FTC files antitrust lawsuit to block Microsoft’s $69 billion Activision Blizzard deal
The Federal Trade Commission filed an antitrust lawsuit against Microsoft (MSFT) on Thursday in an attempt to block Microsoft’s $69 billion acquisition of “Call of Duty” publisher Activision Blizzard (ATVI).
The suit comes as regulators with the U.K.’s Competition and Markets Authority and the European Commission continue to evaluate the deal. Rival PlayStation maker Sony (SONY) has been lobbying regulators around the world in an attempt to curtail Microsoft’s plans.
In a press release, the FTC asserted that the deal "would enable Microsoft to suppress competitors to its Xbox gaming consoles and its rapidly growing subscription content and cloud-gaming business."
The agency went on to accuse Microsoft of backtracking on assurances given to European Union antitrust regulators when in 2021 Microsoft acquired gaming content developed by Bethesda Softworks. Despite the assurances, Microsoft made some of Bethesda's games exclusive to its gaming ecosystem, the FTC said. The agency also expressed concerns that Microsoft is one of only two high-performance console makers.
The deal, which Microsoft announced in Jan. 2022, would make the tech giant the third-largest gaming company in the world by revenue behind Tencent and Sony. Microsoft claims that the move will help it compete in the mobile gaming space — thanks to Activision Blizzard’s King business — and continue to build out its Xbox Cloud Gaming service.
Xbox Cloud Gaming allows users to stream and play video games from Microsoft’s servers to less strongly powered devices like their smartphones, laptops, Chromebooks, and even smart TVs without the need for a pricey console or PC. According to Microsoft CEO Satya Nadella, more than 20 million people had streamed games via Xbox Cloud Gaming as of Oct. 2022. That’s an increase from just 10 million in April 2022.
According to market rival Sony, if Microsoft is permitted to purchase Activision Blizzard the combined company would be able to make “Call of Duty” an Xbox or PC exclusive. That would cut Sony off from the game series entirely. And while Activision Blizzard owns other game franchises including “Diablo” and “World of Warcraft,” “Call of Duty” is its crown jewel.
Sales of the latest edition of “Call of Duty,” called “Call of Duty: Modern Warfare II,” topped $1 billion in the game’s first 10 days on the market. And the firm’s new “Call of Duty Warzone 2.0” is expected to generate revenue throughout 2023.
Microsoft’s executive vice president of gaming, Phil Spencer, has repeatedly assured both Sony and gamers that Microsoft will make “Call of Duty” available on Sony’s PlayStation platform. And the company has confirmed it's willing to make that promise legally binding for a 10-year term.
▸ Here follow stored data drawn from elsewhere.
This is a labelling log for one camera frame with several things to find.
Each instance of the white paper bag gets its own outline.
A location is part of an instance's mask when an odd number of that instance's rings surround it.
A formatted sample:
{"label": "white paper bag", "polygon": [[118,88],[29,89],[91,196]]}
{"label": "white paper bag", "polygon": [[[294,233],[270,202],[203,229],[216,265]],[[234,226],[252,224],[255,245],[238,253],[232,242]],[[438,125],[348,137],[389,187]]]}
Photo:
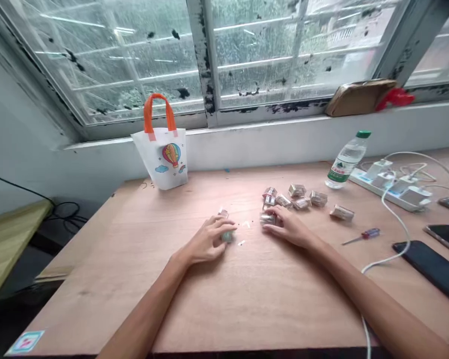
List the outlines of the white paper bag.
{"label": "white paper bag", "polygon": [[[153,99],[166,102],[168,128],[152,125]],[[143,109],[145,130],[131,135],[153,184],[159,189],[171,189],[188,182],[185,129],[177,129],[175,116],[167,99],[154,93]]]}

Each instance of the hot air balloon print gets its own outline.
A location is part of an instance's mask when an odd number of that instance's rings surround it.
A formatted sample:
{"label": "hot air balloon print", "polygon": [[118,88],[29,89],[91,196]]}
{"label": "hot air balloon print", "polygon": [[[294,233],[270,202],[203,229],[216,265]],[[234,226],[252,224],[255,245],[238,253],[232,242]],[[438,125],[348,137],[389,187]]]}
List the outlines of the hot air balloon print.
{"label": "hot air balloon print", "polygon": [[178,167],[178,161],[181,157],[181,150],[177,144],[168,144],[163,147],[163,158],[173,165],[173,168]]}

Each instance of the orange handle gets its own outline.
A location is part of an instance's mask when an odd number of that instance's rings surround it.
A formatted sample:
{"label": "orange handle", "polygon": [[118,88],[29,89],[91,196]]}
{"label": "orange handle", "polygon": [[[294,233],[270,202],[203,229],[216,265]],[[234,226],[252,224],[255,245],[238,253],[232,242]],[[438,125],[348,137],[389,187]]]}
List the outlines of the orange handle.
{"label": "orange handle", "polygon": [[165,96],[158,93],[153,93],[148,97],[143,107],[143,116],[145,117],[145,133],[152,134],[155,133],[153,130],[153,125],[151,123],[152,111],[153,111],[153,99],[160,98],[166,102],[166,122],[168,123],[168,131],[176,131],[175,115],[173,110],[168,103]]}

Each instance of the bottle label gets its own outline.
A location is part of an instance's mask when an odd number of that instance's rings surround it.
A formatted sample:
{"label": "bottle label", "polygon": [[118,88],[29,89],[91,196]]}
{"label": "bottle label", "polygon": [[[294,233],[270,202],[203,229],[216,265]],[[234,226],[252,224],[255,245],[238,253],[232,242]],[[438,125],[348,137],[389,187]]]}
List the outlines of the bottle label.
{"label": "bottle label", "polygon": [[328,173],[328,178],[335,182],[346,182],[356,165],[357,163],[346,162],[337,158]]}

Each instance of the window pane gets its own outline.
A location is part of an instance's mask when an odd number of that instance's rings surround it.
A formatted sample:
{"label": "window pane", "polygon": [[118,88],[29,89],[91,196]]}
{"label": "window pane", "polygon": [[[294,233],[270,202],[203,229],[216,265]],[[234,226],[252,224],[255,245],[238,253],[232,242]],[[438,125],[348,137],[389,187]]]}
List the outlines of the window pane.
{"label": "window pane", "polygon": [[222,106],[327,96],[371,78],[399,2],[212,0]]}
{"label": "window pane", "polygon": [[445,22],[406,86],[449,81],[449,19]]}
{"label": "window pane", "polygon": [[[175,113],[204,110],[186,0],[8,0],[19,31],[88,113],[86,125],[142,118],[153,92]],[[165,113],[154,102],[154,115]]]}
Large gaming companies like Microsoft and Sony have a history of making prized game franchises exclusive to their consoles and services. Gamers, for example, who are major “Call of Duty” fans are likely to invest in an Xbox, rather than a PlayStation, if the Xbox is the only console offering the game.
After acquiring ZeniMax for $7.5 billion in 2021, Microsoft made the company’s highly anticipated game “Starfield” an Xbox and PC exclusive. ZeniMax is the publisher behind studios including Bethesda, which is responsible for iconic titles like “The Elder Scrolls” and “Fallout” series. And though “Starfield” is a new franchise, the fact that it’s coming from the same company behind those titles makes it a hot property.
Microsoft is no stranger to antitrust battles with government regulators. In one of the most infamous antitrust cases in U.S. history, the U.S. government accused Microsoft of illegally blocking third-party software makers from launching web browsers on Windows PCs.
The suit dragged on from 1998 through 2001, and critics say was part of the reason Microsoft missed out on competing against Apple and Google during the smartphone wars.